Your objective: Across the data below, state how many lines hold "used", and reply with nothing but that number.

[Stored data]
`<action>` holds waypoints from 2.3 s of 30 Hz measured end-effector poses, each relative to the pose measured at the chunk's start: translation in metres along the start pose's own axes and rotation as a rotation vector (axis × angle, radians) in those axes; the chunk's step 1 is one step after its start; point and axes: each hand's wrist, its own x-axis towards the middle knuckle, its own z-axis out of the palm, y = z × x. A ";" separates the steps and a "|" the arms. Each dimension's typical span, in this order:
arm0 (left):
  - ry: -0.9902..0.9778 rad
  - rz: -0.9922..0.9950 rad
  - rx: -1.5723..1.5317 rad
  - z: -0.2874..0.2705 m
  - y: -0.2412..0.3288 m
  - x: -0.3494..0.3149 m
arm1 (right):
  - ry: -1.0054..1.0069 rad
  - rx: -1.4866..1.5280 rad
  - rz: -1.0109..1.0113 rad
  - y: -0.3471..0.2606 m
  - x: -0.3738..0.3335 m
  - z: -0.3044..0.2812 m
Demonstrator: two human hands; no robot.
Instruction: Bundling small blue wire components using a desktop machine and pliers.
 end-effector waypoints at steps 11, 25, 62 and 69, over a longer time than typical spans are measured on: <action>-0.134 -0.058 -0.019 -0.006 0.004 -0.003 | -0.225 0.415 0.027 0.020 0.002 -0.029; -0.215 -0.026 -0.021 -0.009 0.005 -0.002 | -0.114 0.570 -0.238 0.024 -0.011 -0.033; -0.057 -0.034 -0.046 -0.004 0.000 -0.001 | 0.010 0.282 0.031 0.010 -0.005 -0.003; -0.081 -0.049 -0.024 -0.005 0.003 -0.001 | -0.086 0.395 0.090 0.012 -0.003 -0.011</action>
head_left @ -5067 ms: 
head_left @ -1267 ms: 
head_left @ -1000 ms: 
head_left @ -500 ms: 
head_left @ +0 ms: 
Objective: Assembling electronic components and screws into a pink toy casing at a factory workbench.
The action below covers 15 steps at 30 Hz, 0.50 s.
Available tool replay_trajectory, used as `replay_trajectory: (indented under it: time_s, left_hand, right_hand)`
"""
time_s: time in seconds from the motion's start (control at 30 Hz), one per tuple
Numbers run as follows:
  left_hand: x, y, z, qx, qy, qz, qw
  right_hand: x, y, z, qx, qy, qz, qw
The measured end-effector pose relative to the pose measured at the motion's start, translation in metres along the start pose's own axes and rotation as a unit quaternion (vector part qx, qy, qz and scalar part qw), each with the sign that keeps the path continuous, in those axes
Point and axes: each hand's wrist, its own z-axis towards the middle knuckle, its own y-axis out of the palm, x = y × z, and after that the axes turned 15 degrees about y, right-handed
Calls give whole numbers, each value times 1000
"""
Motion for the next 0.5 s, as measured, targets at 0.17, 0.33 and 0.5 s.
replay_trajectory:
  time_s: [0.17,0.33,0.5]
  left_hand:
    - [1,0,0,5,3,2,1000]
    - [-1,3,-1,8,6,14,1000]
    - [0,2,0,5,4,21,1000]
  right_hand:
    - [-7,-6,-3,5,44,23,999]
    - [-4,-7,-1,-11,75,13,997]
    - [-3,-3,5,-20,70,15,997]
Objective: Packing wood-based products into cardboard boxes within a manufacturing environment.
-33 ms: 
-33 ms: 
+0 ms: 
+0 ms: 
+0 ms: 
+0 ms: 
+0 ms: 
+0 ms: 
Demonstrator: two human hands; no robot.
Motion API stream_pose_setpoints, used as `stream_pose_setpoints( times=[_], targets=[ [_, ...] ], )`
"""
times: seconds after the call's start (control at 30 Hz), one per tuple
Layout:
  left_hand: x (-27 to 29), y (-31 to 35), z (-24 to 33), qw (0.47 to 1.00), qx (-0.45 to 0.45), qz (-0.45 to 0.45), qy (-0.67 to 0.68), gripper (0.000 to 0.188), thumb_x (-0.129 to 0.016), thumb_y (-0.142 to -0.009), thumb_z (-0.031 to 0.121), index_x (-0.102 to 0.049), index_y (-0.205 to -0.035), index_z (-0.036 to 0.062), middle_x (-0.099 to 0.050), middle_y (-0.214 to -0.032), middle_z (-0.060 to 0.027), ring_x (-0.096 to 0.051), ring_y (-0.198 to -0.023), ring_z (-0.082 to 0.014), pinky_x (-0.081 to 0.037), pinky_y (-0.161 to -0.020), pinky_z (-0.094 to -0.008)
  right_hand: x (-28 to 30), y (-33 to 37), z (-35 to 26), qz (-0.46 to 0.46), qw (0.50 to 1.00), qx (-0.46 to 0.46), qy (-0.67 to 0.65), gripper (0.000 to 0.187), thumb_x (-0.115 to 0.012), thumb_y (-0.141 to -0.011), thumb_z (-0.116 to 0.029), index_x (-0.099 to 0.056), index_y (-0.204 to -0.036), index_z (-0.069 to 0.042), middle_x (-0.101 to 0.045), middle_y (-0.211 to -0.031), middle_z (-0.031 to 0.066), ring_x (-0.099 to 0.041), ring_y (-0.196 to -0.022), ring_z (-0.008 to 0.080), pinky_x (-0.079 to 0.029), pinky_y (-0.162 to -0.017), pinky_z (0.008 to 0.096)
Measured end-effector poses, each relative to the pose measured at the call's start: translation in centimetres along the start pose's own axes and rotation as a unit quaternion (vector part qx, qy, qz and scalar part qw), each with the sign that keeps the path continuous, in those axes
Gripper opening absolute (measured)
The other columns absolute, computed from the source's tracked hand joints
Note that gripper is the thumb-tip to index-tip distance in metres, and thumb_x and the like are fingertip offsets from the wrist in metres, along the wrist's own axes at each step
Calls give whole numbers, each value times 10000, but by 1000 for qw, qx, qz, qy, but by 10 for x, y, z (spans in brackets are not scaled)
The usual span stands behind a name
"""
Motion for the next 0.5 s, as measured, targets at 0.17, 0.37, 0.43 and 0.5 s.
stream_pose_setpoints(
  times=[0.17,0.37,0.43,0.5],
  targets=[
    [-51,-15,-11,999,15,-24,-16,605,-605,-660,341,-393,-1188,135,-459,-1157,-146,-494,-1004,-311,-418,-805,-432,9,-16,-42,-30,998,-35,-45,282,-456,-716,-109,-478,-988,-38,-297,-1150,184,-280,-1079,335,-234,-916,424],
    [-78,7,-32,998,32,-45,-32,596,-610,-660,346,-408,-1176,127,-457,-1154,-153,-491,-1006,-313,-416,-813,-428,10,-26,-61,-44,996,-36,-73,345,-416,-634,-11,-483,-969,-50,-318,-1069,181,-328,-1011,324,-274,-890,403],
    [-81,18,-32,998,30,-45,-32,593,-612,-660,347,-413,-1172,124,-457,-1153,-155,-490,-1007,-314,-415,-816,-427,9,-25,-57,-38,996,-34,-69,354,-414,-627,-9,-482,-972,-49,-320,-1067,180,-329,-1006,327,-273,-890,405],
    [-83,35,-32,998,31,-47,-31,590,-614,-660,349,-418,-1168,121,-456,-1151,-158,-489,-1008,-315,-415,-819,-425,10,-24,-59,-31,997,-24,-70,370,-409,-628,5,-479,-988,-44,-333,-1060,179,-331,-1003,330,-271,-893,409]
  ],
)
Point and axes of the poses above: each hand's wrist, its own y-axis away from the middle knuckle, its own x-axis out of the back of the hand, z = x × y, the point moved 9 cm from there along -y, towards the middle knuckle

Output: 2